Une pratique en forte expansion en Algérie
Présentée comme une alternative moins nocive au tabac, la cigarette électronique s’est rapidement imposée dans la vie de millions d’Algériens. Aujourd’hui,
Le phénomène n’est pas récent : des vapoteurs adultes utilisent ces dispositifs depuis plus de deux ans, témoignant d’une pratique régulière et durable.
Vapoter n’est pas sans risques
Contrairement au tabac, le vapotage repose sur le chauffage d’un liquide sans combustion. Cette absence de combustion réduit certains composés toxiques, mais n’exclut pas l’exposition à des substances nocives.
Les spécialistes de la santé ont évalué les risques liés à cette pratique. L’analyse inclut la littérature scientifique, les enquêtes sur les habitudes de vapotage et les effets biologiques observés.
Les conclusions pointent plusieurs risques :
- Effets cardiovasculaires probables, notamment une hausse de la pression artérielle lorsque le liquide contient de la nicotine.
- Effets respiratoires et risques de cancer possibles, même pour les produits sans nicotine.
- Effets sur le développement fœtal si la mère est exposée in utero, touchant la croissance cardiovasculaire et respiratoire.
Les substances toxiques inhalées
Les scientifiques soulignent la présence de composés toxiques appelés aldéhydes, tels que :
- l’acétaldéhyde,
- l’acroléine,
- le formaldéhyde,
- le furfural, le glyoxal
- et le propionaldéhyde.
Ces molécules sont reconnues pour leur toxicité et leur potentiel cancérogène. Selon les spécialistes, l’absence de combustion ne garantit pas l’innocuité : « L’inhalation de ces substances présente un risque sanitaire pour le vapoteur ».
Recommandations pour limiter les risques
– Pour les adolescents et non-fumeurs :
- Éviter toute initiation au vapotage.
- Respecter strictement l’interdiction de vente aux mineurs et les restrictions publicitaires.

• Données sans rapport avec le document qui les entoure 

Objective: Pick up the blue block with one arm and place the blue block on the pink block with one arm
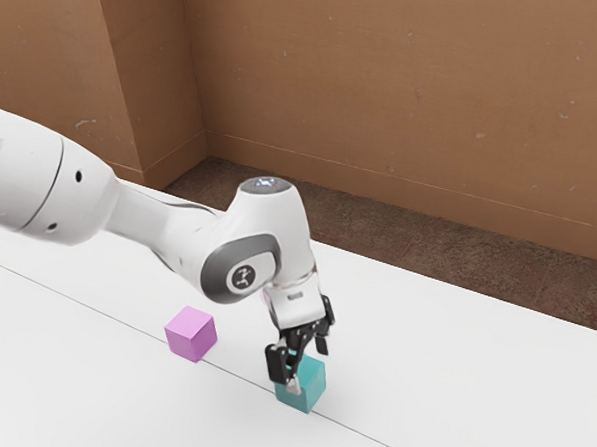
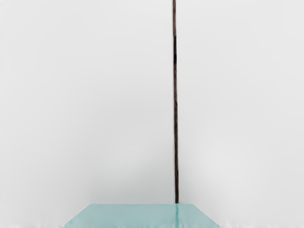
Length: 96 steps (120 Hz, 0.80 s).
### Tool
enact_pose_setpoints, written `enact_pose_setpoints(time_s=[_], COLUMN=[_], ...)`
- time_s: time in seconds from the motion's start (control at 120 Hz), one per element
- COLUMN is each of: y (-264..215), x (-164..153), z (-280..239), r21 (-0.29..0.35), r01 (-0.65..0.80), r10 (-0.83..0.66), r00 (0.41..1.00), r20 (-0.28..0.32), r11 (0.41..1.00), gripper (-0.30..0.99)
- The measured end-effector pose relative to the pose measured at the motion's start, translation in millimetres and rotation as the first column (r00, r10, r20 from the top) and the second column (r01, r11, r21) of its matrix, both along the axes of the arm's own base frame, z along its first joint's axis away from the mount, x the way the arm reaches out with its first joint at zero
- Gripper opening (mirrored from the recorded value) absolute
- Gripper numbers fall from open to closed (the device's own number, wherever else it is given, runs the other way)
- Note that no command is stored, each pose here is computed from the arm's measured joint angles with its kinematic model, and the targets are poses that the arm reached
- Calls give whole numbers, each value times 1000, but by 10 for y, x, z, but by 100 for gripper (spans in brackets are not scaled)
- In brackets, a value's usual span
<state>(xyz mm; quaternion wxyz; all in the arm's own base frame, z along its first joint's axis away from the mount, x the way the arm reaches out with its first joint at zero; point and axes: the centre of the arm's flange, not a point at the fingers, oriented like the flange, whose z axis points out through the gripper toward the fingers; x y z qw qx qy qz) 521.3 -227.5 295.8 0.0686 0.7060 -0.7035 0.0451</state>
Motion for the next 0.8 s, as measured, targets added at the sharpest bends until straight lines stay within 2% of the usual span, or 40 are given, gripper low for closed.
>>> enact_pose_setpoints(time_s=[0.417,0.592,0.7,0.8], y=[133,131,132,134], x=[84,91,120,125], z=[-442,-439,-222,52], r21=[5,3,12,28], r01=[-27,-32,-28,-26], r10=[27,32,28,25], r00=[999,999,999,998], r20=[-42,-28,21,64], r11=[1000,999,1000,999], gripper=[68,37,26,24])
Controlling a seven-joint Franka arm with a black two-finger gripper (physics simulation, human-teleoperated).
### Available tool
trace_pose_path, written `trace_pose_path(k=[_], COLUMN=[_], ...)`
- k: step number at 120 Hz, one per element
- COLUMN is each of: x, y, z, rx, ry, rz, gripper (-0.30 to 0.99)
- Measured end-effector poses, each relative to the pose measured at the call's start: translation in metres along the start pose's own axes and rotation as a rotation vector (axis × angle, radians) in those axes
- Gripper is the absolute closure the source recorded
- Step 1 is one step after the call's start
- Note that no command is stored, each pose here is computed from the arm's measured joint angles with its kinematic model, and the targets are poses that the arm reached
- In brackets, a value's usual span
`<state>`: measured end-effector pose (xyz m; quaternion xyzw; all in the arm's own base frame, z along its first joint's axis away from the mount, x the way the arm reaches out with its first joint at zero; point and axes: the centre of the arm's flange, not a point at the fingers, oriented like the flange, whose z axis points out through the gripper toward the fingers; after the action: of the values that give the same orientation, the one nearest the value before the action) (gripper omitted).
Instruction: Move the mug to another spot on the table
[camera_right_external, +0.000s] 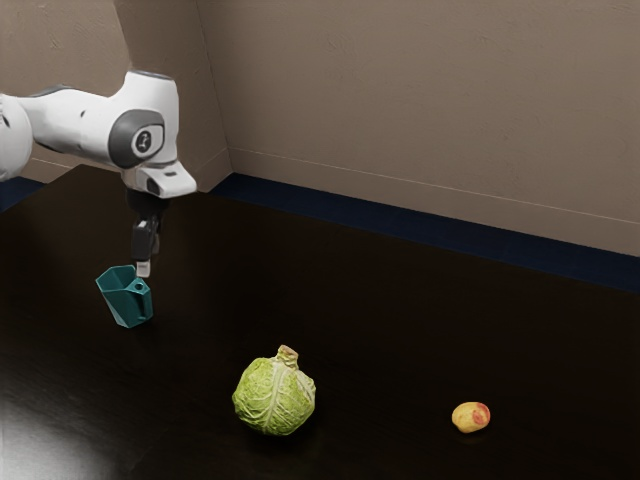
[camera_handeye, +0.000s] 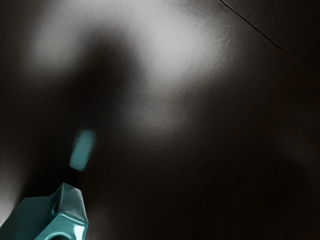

- Les produits au goût fruité ou sucré, très attractifs pour les jeunes, ne doivent pas être consommés.
– Pour les fumeurs cherchant à arrêter :
- La cigarette électronique peut être envisagée comme outil transitoire de sevrage tabagique.
- Son utilisation doit s’inscrire dans un accompagnement global : suivi par un médecin, un tabacologue, un pharmacien ou un infirmier.
- L’objectif reste de réduire progressivement la dépendance à la nicotine et de viser l’arrêt complet du vapotage à terme.
- Pour les vapoteurs :
- Arrêter de vapoter
A retenir :
Le vapotage n’est pas une pratique sans danger. Il expose à des risques cardiovasculaires, respiratoires et cancéreux, et peut être néfaste pour le fœtus.
Pour les adolescents et les non-fumeurs, aucune initiation n’est recommandée. Pour les fumeurs adultes, la cigarette électronique ne doit être utilisée que comme outil de sevrage, sous contrôle médical.
Message clé : le vapotage ne doit jamais être considéré comme inoffensif. L’accompagnement professionnel et la prudence restent essentiels pour limiter les risques. Pour éviter tous les risques NE VAPOTEZ PAS.